Anesthesia was maintained with target-controlled infusions of propofol (2–4 μg ml−1) and remifentanil (3–5 ng ml−1). To maintain the neuromuscular blockade at one TOF twitch, further boluses of rocuronium (0.15 mg kg−1) were given. Patients were ventilated with intermittent positive pressure ventilation with a tidal volume of 6–8 mL kg−1, and I: E 1:2 and 10–12 breaths per minute were used for this study. The EtCO2 concentration was maintained between 35 and 45 mmHg, and the BIS was maintained between 40 and 60 during surgery. The pneumoperitoneal pressure was maintained between 10 and 12 mmHg for all procedures.

Data collection

All the data were recorded by the same independent nonblind researcher. Our primary outcome was OLPs. The secondary outcomes were the first-attempt success rate, insertion time, number of LMA adjustments, success rate of gastric tube insertion, LMA alignment accuracy, LMA removal time, reflux or aspiration, LMA blood staining after removal, and incidence of complications within 24 h after surgery.

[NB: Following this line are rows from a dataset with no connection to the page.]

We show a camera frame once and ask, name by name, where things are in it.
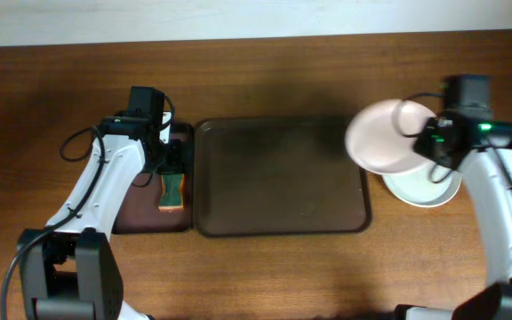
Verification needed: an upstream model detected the pale green plate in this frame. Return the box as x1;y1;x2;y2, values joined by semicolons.
382;164;461;208

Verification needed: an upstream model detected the small dark brown tray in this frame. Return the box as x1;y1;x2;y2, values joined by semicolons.
113;126;194;235

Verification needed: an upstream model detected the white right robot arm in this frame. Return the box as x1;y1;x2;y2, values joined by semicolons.
393;75;512;320

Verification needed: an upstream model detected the pale pink plate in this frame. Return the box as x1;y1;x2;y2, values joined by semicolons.
345;99;436;175

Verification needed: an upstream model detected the orange green sponge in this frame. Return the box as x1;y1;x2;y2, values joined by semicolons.
158;173;185;212

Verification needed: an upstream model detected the large dark brown tray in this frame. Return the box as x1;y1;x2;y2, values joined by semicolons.
192;116;372;237

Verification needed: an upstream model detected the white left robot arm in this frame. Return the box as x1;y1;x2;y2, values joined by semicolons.
0;86;193;319

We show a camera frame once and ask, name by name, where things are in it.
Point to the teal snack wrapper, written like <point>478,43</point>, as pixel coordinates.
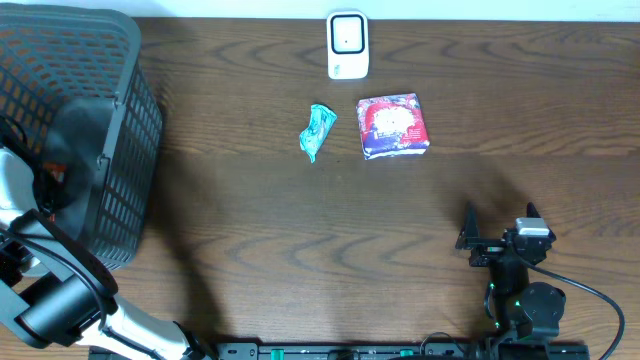
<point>322,119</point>

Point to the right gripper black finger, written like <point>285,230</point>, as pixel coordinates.
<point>531,211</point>
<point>470,227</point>

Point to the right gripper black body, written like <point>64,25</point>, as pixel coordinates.
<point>487,248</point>

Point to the purple red tissue pack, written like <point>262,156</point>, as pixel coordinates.
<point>392,125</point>

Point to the dark grey plastic basket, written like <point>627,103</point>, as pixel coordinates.
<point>71,79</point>

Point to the white barcode scanner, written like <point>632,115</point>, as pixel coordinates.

We measured the OLP at six time points (LMA insertion (T0), lateral position (T1), pneumoperitoneum (T2), 30 min after pneumoperitoneum (T3), 60 min after pneumoperitoneum (T4), and at the end of surgery (T5)). In manual ventilation mode, the adjustable pressure limitation was set to 40 cmH2O, and the oxygen flow rate was set to 3 L/min. When oropharyngeal air leakage occurred, the airway pressure was controlled by OLP. If there was no air leakage and the peak airway pressure (PAP) is greater than 40cmH2O, the test was stopped, and the OLP was noted as 40 cmH2O12. When measuring the OLP, the intracuff pressure was maintained at 40 cmH2O for all devices to eliminate the effect of intracuff pressure on the OLP17. We also recorded the peak airway pressure (PAP) at these time points. If the PAP exceeded the OLP and gas leakage was detected, we defined this as LMA leakage and recorded it18. Other intraoperative events such as hiccups, airway obstruction, reflux, or hypoxia were recorded.

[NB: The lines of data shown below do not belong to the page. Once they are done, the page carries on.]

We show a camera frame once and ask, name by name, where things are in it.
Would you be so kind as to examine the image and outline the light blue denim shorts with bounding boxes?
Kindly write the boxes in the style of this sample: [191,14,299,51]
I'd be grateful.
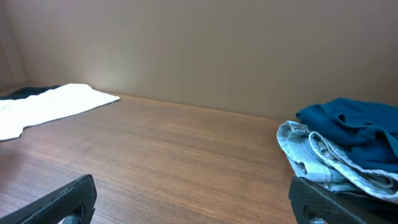
[277,121,397,203]

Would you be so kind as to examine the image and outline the white t-shirt with black print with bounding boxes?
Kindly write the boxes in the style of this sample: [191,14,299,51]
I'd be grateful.
[1,83,119,141]

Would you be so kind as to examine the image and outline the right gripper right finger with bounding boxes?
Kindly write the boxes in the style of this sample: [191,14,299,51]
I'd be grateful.
[289,177,392,224]

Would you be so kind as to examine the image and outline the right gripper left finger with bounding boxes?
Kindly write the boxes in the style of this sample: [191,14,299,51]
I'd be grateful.
[1,174,97,224]

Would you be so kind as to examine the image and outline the blue polo shirt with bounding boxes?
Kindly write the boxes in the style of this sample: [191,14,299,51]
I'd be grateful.
[296,98,397,173]

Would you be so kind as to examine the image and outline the black garment on left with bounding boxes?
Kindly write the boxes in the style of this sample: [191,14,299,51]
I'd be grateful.
[1,85,60,100]

The insertion time was defined as the time from picking up the LMA to the appearance of three standard EtCO2 waveforms on the monitor. After the LMA was properly fixed, a well-lubricated 120 cm long #14 Salem sump gastric tube (Jinan Chensheng Medical Technology Co., Ltd., China) was inserted via the drain tube. The proportion of successful gastric tube insertions was recorded. After the OLP was measured, we used the Endoscopic View Grading System (EVGS) to evaluate the glottic imaging after successful LMA Supreme insertion and lateral positioning as follows: grade 1, the entire glottic aperture; grade 2, the local aperture of the glottis; grade 3, the free edge or tongue surface of the epiglottis; grade 4, no recognizable structure or sunscreen9. The LMA Supreme alignment accuracy was defined as an EVGS grade of 1 or 2. The LMA Supreme was introduced and advanced through a 3.8 mm fiberscope (LF-GP, Shirakawa, Olympus Co., Odakura, Nishigo-Mura, Japan) until the anterior medial edge of the cuff met the superior edge of the arytenoid cartilage. The LMA SaCoVLM grades the view of the laryngeal structure according to the criteria listed in Fig. 3. The LMA SaCoVLM alignment accuracy was defined as the view of a grade 1 or 2 laryngeal structure. The LMA SaCoVLM was inserted under visualization until the anterior medial edge of the cuff met the superior edge of the arytenoid cartilage.

Figure 3
figure 3

The LMA SaCoVLM glottic exposure grades. (Based on the suggestions of Timmermann A, Dhonneur G, and personal communication)10,19,20.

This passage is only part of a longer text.